Ne yazık ki biyologlar için, vahşi katil balinaların bir kontrol için gelmesi gerçekten mümkün değil. Ancak orcasın sağlığını test etmek için, görünüşe göre yaratıklara bir alkolmetre verebilirsin.
Salish Denizi'nde bir grup bilim insanı, güney sakin katil balinalar olarak bilinen nesli tükenmekte olan bir orcas nüfusu ile bunu yaptı.
Araştırmacılar, balinaların deliklerinden çıkan mikropları yakaladı. Sonuçlar, 24 Mart'ta yayınlanan Scientific Reports dergisinde yayınlanan araştırmaya göre, türün Salmonella ve staph bakterileri de dahil olmak üzere insanlarda hastalığa neden olan bazı patojenleri taşıdığını gösterdi.
Güney sakinleri katil balinalar British Columbia, Kanada'nın batı kıyısında yaşıyor. Nüfusları bir zamanlar yüzlerce sayılmış olabilir, ancak türler 20. yüzyılın ikinci yarısında bir dizi aksilikle karşı karşıya kaldı.
ABD Ulusal Deniz Balıkçılık Hizmetinden gelen bir rapora göre, 1960'larda canlı bir balıkçılık, deniz parklarında gösterilmek üzere yaklaşık 50 balinayı çıkardı. Nüfus bir geri dönüş yapmaya başladı, ancak 1990'larda balinalar gizemli bir şekilde tekrar geriledi ve yeni çalışmada araştırmacılar ABD Tehlikedeki Türler Listesi'ne kondu.
Şimdi, en son yıllık anketten yapılan tahminler, sadece 78 güney sakini katil balinalarının vahşi doğada kaldığını gösteriyor. (Bu popülasyon artık bilinen en eski orca olduğu düşünülen "Büyükanne" yi içermiyor, ancak Ekim 2016'da 105 yaşında öldüğü varsayıldı.) Küçük nüfus büyüklüğü hastalığı koruma biyologları için büyük bir endişe haline getiriyor.

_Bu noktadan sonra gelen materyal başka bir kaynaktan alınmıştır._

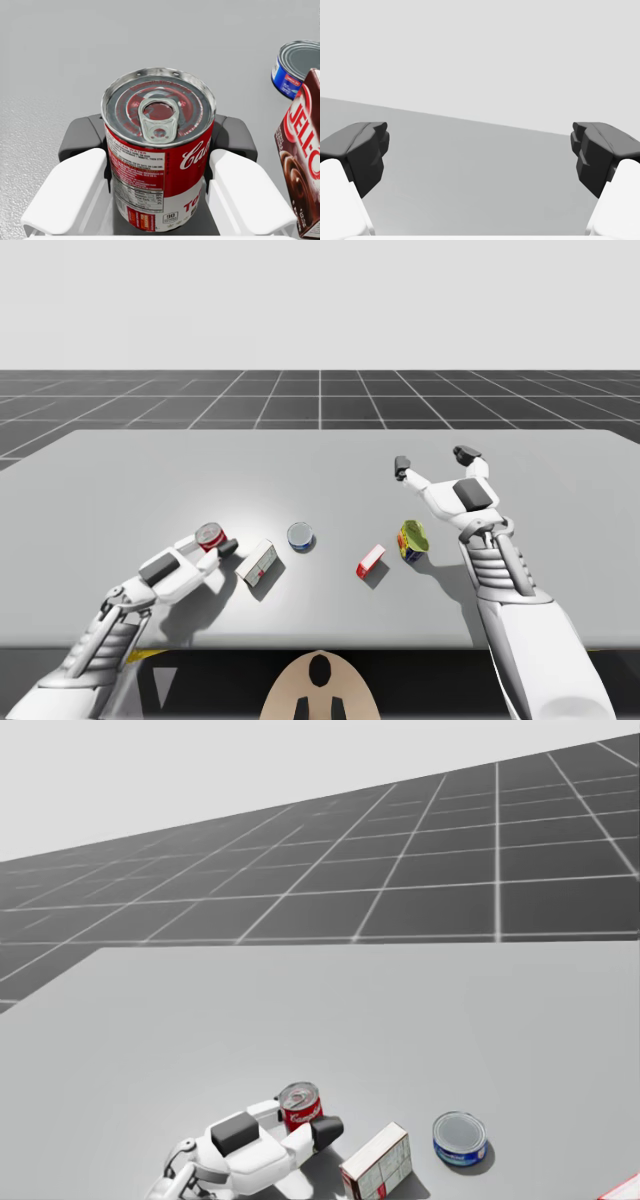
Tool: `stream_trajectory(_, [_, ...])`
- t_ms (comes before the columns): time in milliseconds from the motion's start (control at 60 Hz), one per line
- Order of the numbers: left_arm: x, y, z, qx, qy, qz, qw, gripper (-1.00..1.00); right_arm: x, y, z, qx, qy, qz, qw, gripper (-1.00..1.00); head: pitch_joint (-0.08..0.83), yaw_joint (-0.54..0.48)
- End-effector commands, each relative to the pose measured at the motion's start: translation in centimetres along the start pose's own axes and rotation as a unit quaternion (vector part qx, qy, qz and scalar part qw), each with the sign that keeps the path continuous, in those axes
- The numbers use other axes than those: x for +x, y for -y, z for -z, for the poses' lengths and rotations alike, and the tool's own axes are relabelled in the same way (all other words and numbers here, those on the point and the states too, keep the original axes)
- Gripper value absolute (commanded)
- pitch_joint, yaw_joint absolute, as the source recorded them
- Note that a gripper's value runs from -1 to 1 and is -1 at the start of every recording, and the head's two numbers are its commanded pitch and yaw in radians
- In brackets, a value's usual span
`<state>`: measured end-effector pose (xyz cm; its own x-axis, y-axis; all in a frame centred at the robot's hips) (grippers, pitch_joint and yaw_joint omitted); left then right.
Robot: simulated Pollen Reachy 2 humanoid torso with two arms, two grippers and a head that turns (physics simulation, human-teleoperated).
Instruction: Lift the red soup can off the table.
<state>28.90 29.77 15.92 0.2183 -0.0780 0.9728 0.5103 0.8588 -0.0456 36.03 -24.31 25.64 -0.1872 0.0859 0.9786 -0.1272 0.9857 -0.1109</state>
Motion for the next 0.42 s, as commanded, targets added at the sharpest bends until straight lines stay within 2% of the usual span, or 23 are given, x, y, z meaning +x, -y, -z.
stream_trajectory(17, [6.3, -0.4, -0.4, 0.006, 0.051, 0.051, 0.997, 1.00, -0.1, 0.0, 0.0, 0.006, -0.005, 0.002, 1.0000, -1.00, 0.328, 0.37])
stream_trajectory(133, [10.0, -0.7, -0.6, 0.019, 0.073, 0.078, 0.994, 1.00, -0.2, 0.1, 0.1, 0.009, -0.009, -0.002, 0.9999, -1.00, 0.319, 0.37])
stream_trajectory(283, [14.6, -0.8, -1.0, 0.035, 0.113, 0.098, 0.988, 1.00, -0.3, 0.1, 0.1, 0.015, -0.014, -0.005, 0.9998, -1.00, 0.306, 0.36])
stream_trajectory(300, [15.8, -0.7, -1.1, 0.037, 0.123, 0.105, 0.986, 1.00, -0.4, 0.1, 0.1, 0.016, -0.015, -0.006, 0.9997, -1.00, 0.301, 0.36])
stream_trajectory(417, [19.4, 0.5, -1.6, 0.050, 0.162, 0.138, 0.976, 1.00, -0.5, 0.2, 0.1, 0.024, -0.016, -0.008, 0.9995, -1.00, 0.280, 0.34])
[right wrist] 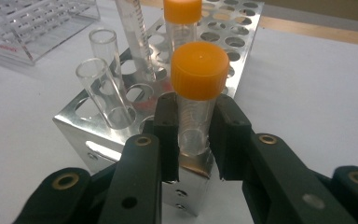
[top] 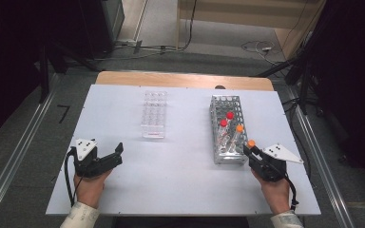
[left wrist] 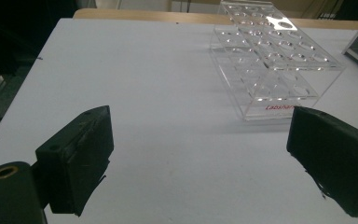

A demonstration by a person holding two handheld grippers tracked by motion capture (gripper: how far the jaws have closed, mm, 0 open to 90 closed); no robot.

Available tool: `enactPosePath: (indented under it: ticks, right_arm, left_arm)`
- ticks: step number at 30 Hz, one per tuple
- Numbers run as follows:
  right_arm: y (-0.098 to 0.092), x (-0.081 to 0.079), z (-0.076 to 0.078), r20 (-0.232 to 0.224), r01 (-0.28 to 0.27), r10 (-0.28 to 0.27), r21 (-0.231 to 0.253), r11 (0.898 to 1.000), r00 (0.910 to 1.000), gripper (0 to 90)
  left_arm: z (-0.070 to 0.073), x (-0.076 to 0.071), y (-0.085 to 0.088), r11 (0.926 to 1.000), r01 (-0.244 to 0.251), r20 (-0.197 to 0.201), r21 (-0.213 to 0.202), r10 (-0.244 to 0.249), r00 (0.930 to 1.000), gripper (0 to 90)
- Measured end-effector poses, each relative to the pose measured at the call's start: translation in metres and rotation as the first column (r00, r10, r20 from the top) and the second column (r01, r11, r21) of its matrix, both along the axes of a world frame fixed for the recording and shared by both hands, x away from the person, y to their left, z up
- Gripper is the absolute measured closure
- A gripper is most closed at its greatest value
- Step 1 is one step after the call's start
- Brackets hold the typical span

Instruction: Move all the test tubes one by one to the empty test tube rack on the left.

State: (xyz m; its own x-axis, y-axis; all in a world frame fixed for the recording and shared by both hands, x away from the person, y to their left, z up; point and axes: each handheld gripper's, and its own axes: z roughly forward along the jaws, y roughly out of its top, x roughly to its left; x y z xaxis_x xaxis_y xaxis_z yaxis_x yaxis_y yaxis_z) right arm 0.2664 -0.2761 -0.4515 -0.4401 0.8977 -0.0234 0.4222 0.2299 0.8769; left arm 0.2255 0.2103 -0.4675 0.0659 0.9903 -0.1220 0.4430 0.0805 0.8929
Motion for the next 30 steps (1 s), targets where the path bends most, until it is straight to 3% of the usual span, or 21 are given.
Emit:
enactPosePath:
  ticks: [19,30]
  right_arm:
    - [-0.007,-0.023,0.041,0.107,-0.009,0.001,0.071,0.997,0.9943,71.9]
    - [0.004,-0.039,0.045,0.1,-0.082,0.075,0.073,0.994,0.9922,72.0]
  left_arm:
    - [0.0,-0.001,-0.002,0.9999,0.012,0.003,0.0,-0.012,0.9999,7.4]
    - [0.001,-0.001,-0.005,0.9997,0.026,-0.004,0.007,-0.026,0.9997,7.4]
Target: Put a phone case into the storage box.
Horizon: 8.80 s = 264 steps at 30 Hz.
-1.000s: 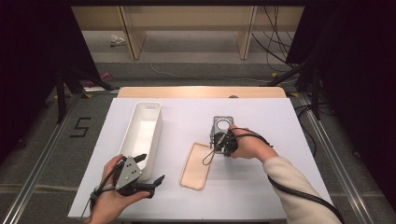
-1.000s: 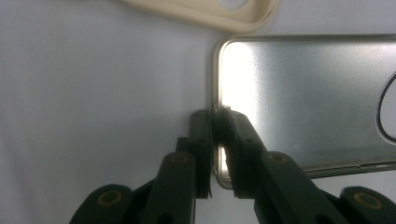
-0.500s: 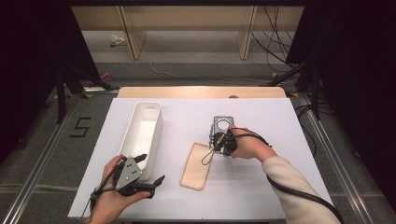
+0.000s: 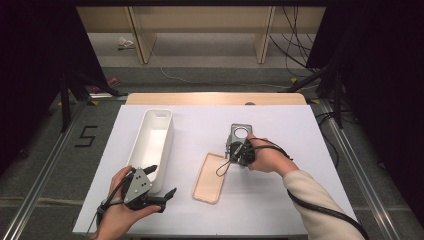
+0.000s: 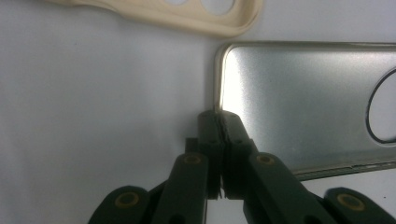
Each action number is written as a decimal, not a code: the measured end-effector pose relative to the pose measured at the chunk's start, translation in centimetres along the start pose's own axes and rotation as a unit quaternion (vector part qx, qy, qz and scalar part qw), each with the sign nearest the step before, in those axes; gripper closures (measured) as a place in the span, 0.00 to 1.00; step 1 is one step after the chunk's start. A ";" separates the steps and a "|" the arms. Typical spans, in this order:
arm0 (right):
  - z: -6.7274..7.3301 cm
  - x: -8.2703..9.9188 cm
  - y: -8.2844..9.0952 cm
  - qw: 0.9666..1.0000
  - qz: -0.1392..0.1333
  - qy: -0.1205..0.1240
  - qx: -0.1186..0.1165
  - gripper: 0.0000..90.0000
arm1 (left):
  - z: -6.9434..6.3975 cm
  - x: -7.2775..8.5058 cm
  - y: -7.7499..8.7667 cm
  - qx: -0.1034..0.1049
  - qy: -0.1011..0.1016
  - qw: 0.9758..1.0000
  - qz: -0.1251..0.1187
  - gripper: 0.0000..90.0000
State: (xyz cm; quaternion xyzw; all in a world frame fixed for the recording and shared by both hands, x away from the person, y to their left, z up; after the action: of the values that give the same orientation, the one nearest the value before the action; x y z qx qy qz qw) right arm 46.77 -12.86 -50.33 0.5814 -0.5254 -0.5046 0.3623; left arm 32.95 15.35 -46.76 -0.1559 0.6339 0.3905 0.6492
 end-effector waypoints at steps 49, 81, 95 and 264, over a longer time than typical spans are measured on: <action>6.6 1.2 7.0 0.971 -0.227 -0.047 0.052 0.99 | 0.5 -3.6 -2.9 0.006 0.046 0.999 -0.016 0.16; 10.0 -0.7 7.8 0.968 -0.246 -0.025 0.044 0.99 | 0.5 -10.7 -13.6 0.059 0.075 0.993 0.065 0.25; 10.1 -1.2 7.9 0.967 -0.250 -0.015 0.047 0.99 | 0.1 -10.6 -17.9 0.070 0.143 0.980 0.121 0.39; 4.9 3.8 7.6 0.857 -0.402 -0.310 0.086 0.19 | 19.4 -11.2 -6.5 -0.080 0.167 0.977 -0.107 0.91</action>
State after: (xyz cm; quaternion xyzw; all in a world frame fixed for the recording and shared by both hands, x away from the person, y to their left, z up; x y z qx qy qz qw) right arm 39.89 -17.47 -45.06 0.5839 -0.3727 -0.7135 -0.1050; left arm 52.40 21.22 -35.18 -0.3372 0.6797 0.3365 0.5577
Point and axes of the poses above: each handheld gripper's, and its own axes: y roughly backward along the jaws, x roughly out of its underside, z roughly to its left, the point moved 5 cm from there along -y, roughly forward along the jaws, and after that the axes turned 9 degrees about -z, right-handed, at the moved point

Yeni çalışmanın lideri, British Columbia Üniversitesi Okyanuslar ve Balıkçılık Enstitüsü'nde yardımcı profesör olan Stephen Raverty, ekibinin bir temel oluşturmak için sağlıklı balinalarda ne tür bakteri ve mantar bulunduğunu öğrenmek istediğini söyledi. Araştırmacılar ayrıca orcasların çevrelerinde maruz kaldıkları potansiyel patojenleri de belgelemek istediklerini söyledi.
Raverty yaptığı açıklamada, "Bazı durumlarda, bu patojenik mikroplar hayvanlar için bir tehdit oluşturabilir ve klinik hastalığa katkıda bulunabilir." Dedi.
Böylece, birkaç yıl boyunca, Raverty ve meslektaşları yüzey katil balinalarına gizlendi ve bir petri kabı ile tepesinde uzun bir alüminyum direk tuttu. Araştırmacılar, yemeği her balinanın hava deliğinin üzerine yerleştirdiler, böylece balinanın dışarı çıkardığı tüm mikropları yakalayacaklardı.
Bilim adamlarının 26 örneğinden elde edilen sonuçlar, balinaların insanlarda ve hayvanlarda hastalığa neden olabilecek bakteriler taşıdığını gösterdi. Bu bakteriler zehirlenmeye neden olan mikropve Staphylococcus aureus (staph enfeksiyonlarına neden olan bakteriler). Balinalar ayrıca bazı mantarlar taşıdı, Phomaçalışma, genellikle toprakta bulunan çalışma, dedi.
Raverty yaptığı açıklamada, "Bu mikropların doğal olarak deniz ortamında olup olmadığından mı yoksa karasal kaynaklı olup olmadıklarından emin değiliz." Dedi. "Bu hayvanlar uzun menzilli ve kıyı boyunca göç ettikleri için, suya çeşitli mikroplar sokabilecek tarımsal akış ve kentsel akıntıya maruz kalıyorlar."
Araştırmacılar, mikropların kaynağını doğrulamak için daha fazla çalışmaya ihtiyaç duysa da, bilim adamları ayrıca çevrede insan kirlenmesini öneren bazı antibiyotiğe dirençli bakteri türleri buldular.